(YOUR INSTRUCTIONS) State how many lines in the entries below hold the string "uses", and give nothing besides that number.

(DATA EXCERPTS)
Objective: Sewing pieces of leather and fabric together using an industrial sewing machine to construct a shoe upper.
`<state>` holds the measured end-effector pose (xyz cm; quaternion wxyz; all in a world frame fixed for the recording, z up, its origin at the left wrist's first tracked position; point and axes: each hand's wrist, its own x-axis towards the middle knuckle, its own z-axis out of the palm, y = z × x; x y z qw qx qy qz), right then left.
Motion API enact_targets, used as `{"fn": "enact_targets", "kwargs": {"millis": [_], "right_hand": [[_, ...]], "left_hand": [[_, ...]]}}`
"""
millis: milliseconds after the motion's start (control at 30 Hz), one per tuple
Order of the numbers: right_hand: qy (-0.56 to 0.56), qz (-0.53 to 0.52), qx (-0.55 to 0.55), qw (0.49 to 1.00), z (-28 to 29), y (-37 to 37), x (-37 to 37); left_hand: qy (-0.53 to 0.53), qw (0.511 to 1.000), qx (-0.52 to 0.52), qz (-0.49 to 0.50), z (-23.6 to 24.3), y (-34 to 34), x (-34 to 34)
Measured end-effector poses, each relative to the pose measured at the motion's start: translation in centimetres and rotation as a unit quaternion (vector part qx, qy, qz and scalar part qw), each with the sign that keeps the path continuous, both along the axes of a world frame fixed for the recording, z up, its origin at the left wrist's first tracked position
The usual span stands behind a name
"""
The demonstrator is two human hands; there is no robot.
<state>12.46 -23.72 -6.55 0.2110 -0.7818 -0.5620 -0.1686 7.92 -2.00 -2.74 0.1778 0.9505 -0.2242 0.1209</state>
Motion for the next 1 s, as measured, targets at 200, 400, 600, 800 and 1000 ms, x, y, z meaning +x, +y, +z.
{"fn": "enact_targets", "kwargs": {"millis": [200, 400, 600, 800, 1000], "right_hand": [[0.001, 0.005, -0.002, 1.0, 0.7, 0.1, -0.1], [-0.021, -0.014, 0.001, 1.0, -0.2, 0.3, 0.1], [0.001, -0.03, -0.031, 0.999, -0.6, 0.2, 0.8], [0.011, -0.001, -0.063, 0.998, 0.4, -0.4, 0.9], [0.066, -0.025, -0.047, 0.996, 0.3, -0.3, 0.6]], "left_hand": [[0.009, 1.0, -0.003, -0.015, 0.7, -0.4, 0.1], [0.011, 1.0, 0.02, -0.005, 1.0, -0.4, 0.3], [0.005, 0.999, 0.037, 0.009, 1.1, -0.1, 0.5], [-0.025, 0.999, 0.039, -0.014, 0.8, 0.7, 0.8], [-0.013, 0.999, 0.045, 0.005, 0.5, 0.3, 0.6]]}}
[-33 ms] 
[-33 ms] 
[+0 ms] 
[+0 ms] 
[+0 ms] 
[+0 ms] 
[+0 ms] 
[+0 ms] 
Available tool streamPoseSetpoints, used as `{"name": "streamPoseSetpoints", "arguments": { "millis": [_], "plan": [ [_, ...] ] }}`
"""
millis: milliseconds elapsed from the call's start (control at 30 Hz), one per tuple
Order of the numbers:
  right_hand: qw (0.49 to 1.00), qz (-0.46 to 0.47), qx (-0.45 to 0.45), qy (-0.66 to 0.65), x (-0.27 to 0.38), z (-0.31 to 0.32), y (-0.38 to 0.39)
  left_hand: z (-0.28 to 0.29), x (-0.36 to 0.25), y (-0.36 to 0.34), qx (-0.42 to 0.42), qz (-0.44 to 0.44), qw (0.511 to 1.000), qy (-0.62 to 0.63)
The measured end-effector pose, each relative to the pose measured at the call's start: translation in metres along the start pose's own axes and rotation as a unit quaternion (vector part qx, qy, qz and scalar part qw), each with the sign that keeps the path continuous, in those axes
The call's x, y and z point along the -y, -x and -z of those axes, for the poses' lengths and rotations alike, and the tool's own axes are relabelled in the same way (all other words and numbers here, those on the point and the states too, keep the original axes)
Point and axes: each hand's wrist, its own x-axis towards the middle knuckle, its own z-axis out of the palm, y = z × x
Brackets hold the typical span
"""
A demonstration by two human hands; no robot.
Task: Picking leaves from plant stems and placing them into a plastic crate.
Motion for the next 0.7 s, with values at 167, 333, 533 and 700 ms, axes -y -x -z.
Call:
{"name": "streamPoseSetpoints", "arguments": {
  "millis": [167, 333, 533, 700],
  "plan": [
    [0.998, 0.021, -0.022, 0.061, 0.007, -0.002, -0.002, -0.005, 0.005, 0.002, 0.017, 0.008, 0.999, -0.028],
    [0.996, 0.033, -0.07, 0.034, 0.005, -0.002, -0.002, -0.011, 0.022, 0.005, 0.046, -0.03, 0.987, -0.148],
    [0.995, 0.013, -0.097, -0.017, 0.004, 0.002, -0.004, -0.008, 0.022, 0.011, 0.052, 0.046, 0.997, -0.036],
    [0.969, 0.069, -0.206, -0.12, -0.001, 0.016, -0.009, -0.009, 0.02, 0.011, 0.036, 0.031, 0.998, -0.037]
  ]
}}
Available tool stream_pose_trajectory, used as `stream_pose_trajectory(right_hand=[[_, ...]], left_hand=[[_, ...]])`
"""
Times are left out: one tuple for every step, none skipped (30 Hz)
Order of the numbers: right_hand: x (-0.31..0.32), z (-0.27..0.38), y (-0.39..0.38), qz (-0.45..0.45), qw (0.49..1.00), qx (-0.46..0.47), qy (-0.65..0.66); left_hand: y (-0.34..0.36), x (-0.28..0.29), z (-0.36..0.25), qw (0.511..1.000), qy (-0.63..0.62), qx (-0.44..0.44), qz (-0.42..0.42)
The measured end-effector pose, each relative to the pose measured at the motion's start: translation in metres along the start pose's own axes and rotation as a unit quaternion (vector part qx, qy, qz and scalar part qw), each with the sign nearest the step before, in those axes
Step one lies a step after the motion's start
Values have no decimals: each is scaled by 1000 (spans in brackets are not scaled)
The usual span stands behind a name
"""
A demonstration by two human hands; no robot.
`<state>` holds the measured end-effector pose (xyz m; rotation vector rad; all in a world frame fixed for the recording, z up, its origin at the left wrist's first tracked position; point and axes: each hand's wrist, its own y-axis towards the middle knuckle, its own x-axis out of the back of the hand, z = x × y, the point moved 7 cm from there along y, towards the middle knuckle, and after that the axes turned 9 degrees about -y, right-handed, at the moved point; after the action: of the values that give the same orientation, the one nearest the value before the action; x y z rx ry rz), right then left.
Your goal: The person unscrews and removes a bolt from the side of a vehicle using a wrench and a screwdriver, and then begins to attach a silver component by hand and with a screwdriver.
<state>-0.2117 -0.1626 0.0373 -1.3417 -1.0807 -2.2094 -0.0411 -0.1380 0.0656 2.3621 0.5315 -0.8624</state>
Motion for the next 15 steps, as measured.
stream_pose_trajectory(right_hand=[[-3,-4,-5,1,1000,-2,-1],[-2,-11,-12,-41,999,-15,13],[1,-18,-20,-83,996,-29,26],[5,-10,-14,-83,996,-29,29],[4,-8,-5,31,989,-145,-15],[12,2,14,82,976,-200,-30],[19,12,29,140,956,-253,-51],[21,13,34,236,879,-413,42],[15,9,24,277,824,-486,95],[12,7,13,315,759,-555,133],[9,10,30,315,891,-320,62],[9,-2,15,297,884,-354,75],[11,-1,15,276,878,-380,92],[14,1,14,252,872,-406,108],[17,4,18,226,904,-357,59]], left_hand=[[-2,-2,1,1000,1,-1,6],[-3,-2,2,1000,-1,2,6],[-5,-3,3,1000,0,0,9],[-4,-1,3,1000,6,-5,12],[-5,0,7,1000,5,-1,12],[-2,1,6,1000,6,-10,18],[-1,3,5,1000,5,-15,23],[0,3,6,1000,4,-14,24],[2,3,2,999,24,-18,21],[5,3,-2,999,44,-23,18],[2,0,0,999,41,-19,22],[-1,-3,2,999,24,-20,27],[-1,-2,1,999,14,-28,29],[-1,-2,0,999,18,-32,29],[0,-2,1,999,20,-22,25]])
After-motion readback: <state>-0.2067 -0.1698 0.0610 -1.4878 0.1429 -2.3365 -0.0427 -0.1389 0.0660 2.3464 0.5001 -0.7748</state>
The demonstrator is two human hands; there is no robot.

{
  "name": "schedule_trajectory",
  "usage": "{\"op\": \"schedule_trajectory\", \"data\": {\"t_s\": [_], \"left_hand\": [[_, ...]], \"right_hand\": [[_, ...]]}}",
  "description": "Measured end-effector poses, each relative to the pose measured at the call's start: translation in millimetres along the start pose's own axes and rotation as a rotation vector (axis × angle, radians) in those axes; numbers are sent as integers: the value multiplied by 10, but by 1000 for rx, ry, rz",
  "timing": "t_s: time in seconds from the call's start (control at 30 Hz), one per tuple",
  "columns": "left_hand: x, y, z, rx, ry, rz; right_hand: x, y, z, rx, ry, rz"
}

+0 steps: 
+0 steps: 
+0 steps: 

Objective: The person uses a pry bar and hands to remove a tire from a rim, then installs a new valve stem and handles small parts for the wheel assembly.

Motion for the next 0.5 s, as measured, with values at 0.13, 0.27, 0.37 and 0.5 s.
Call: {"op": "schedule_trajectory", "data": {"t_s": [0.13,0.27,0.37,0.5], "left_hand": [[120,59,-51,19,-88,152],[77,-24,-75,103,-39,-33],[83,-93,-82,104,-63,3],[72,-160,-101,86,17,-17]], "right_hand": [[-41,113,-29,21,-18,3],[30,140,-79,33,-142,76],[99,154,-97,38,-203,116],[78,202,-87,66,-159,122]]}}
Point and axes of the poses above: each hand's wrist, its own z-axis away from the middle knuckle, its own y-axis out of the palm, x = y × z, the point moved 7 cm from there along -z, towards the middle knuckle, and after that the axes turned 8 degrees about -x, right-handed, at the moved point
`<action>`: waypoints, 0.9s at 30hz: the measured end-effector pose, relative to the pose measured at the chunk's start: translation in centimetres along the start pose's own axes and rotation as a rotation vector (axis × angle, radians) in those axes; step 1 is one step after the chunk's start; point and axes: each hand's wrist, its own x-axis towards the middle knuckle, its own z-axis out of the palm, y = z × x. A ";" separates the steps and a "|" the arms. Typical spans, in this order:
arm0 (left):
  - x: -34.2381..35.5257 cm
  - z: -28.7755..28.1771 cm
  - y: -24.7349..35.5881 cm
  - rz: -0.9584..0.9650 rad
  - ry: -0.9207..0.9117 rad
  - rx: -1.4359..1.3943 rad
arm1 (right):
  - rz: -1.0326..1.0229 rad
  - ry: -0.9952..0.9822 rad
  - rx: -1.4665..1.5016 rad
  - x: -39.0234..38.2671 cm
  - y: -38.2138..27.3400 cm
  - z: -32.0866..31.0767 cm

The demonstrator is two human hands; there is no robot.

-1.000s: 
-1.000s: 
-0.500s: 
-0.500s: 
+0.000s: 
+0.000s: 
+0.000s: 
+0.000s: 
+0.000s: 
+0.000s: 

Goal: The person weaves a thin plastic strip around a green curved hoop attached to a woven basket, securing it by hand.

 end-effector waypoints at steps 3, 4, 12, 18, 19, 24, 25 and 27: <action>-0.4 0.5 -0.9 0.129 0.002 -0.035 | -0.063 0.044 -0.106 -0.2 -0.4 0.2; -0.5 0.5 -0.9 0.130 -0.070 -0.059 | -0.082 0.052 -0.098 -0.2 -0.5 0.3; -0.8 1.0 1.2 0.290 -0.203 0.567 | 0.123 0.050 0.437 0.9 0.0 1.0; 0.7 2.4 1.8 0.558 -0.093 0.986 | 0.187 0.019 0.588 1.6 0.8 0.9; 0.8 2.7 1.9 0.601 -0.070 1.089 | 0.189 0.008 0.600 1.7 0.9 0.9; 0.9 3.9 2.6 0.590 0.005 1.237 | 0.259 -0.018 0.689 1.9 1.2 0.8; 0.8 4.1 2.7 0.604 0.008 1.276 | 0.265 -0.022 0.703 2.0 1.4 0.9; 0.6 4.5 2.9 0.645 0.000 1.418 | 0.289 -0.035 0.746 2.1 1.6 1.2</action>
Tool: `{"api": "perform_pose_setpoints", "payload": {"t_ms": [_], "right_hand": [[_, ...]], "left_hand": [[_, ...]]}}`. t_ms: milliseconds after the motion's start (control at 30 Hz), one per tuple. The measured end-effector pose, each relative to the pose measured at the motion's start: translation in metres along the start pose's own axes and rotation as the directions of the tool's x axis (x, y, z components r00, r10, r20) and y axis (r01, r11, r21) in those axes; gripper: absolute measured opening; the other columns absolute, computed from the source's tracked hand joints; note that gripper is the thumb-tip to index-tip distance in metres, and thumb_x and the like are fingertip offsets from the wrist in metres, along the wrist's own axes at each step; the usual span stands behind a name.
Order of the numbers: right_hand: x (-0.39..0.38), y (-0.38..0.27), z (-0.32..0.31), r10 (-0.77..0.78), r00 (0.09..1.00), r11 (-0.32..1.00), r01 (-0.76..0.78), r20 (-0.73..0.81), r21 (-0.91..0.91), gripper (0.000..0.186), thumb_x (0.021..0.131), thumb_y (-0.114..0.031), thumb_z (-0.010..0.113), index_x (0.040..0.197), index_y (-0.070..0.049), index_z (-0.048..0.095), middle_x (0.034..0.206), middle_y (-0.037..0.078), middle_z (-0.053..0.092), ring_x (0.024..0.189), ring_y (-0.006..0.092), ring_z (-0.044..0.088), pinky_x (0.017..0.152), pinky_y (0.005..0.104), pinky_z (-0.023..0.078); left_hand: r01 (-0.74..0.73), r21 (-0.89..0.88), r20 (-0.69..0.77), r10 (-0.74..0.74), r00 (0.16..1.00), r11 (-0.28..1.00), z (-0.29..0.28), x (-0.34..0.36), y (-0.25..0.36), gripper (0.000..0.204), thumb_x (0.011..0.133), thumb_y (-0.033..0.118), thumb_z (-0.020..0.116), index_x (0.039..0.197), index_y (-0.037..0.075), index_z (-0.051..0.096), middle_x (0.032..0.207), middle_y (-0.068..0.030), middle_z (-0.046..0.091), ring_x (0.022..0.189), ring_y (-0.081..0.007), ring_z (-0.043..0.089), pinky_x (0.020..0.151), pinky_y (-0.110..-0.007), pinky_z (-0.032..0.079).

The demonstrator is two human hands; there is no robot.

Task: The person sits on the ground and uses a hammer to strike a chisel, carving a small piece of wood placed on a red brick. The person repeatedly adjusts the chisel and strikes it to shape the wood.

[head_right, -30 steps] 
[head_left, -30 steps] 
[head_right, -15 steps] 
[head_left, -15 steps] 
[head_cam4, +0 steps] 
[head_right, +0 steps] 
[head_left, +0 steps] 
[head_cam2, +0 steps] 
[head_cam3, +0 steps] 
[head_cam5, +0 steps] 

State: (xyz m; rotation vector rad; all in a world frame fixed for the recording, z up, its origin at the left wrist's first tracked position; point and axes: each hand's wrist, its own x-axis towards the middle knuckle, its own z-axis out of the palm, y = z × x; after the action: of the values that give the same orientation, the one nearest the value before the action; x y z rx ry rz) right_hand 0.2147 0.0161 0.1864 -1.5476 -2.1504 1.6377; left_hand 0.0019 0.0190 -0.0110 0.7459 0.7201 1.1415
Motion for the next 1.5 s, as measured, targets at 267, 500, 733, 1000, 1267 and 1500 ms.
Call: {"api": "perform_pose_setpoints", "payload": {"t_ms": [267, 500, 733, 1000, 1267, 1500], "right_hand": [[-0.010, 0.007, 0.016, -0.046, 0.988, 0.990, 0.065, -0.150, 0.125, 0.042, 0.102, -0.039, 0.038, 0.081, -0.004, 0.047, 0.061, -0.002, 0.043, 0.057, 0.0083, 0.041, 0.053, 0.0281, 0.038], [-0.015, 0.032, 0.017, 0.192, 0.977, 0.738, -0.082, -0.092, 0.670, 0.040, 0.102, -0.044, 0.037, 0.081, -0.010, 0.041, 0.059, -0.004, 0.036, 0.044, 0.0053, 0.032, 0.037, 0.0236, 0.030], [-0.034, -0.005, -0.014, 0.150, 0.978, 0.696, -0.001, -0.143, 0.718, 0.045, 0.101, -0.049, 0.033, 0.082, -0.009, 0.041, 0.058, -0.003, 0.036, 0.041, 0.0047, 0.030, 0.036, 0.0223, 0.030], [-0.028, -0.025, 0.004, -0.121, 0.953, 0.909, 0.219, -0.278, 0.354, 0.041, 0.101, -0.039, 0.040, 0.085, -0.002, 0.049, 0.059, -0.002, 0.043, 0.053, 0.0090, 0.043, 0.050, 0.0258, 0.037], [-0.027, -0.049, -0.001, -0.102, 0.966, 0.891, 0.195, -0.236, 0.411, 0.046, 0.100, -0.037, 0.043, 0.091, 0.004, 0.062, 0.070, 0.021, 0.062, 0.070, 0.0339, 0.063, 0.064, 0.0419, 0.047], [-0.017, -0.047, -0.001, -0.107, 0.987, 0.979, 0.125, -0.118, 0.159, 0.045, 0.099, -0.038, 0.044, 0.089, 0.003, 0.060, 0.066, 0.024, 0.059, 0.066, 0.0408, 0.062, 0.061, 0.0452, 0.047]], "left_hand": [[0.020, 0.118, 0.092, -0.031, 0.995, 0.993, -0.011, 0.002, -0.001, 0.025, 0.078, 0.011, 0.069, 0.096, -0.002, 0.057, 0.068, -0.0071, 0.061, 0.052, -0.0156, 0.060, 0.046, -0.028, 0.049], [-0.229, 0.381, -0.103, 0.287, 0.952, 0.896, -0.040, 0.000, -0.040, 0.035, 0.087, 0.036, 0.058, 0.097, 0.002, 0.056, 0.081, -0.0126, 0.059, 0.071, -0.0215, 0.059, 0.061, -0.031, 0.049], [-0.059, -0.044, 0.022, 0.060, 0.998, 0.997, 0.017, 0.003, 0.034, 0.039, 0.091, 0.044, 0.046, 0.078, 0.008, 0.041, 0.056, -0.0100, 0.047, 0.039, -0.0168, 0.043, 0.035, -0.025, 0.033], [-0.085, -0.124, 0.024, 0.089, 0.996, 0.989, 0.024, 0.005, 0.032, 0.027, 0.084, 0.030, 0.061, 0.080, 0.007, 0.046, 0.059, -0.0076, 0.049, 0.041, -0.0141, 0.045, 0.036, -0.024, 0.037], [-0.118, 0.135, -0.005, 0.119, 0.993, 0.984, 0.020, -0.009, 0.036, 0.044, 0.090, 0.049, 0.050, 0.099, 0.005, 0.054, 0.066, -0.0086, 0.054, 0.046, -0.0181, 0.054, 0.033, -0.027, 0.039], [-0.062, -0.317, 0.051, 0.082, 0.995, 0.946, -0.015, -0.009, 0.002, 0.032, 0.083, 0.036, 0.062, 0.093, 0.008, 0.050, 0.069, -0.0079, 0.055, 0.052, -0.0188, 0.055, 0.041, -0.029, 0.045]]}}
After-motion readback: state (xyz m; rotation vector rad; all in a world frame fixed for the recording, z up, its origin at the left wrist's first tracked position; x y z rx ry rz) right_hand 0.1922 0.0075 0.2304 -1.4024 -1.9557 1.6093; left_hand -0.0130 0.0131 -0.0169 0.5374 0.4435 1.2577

(ANSWER BOX) 2